Documentation Status License: MIT PyPI version Downloads Code style: black

mitosis

Reproduce Machine Learning experiments easily

A package designed to manage and visualize experiments, tracking changes across different commits, parameterizations, and random seed.

Trivial Example

sine_experiment.py

import numpy as np

name = "sine-exp"
lookup_dict = {"frequency": {"fast": 10, "slow": 1}}

def run(seed, amplitude, frequency):
    """Deterimne if the maximum value of the sine function equals ``amplitude``"""
    x = np.arange(0, 10, .05)
    y = amplitude * np.sin(frequency * x)
    err = np.abs(max(y) - amplitude)
    return {"main": err}

Commit these changes to a repository.

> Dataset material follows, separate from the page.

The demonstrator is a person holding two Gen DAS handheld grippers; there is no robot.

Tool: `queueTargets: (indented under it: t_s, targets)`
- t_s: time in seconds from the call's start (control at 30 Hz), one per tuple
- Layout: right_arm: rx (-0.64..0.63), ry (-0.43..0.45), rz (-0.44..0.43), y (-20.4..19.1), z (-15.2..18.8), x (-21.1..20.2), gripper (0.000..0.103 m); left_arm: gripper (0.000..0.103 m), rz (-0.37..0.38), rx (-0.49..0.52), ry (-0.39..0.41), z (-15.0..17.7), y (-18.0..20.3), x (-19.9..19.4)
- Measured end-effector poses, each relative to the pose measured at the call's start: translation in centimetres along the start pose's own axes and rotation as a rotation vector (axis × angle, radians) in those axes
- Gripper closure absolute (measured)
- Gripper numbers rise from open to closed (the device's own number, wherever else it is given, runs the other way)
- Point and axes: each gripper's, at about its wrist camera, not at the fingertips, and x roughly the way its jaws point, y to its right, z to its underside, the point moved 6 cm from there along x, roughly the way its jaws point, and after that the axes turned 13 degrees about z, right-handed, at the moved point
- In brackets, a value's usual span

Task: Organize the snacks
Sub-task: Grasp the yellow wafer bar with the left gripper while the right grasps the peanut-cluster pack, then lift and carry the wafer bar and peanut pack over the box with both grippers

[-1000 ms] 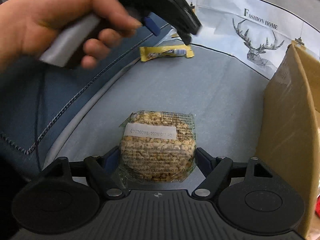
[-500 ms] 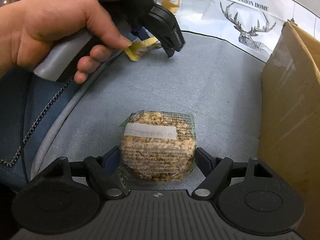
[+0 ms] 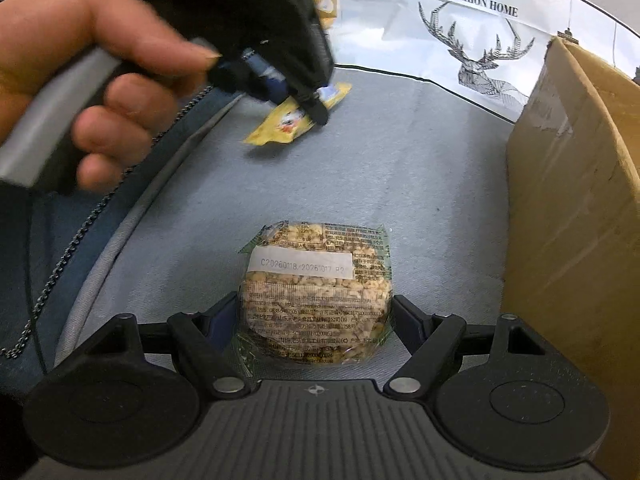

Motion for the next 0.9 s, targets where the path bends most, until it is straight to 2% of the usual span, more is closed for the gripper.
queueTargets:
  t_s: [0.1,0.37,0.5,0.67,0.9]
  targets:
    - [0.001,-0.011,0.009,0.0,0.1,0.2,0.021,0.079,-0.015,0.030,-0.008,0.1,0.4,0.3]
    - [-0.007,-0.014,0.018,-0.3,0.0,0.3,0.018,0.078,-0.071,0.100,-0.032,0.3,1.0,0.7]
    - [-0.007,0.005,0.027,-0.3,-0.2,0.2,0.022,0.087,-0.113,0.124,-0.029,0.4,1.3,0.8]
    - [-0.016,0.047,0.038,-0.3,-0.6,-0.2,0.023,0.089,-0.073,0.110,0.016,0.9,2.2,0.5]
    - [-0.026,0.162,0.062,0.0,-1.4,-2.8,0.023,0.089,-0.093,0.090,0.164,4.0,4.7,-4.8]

After installing sine_experiment as a python package, in CLI, run:

mitosis sine_experiment --param frequency=slow --eval-param amplitude=4

Mitosis will run sin_experiment.run(), saving all output as an html file in the current directory. It will also track the parameters and results. If you later change the variant named "slow" to set frequency=2, mitosis will raise a RuntimeError, preventing you from running a trial. If you want to run sine_experiment with a different parameter value, you need to name that variant something new. Eval parameters, like "amplitude" in the example, behave differently. Rather than being specified by lookup_dict, they are evaluated directly.

How it Works

Behind the scenes:

The first time mitosis.run() is passed a new experiment, it takes several actions:

  1. Create a database for your experiment in trials_folder
  2. Add a table to track all of the experiment trials
  3. Add tables to track all of the different variants of your experiment.
  4. Create a folder for the trial to store metadata.
  5. Create and run a jupyter notebook in memory, saving the result as an HTML file
  6. Updating the database of all trials with the results of the experiment.
  7. Save experiment config of parameters actually created by jupyter notebook (in metadata folder)
  8. Save a freezefile of python packages installed (in metadata folder)
  9. Save the experiments results (in metadata folder)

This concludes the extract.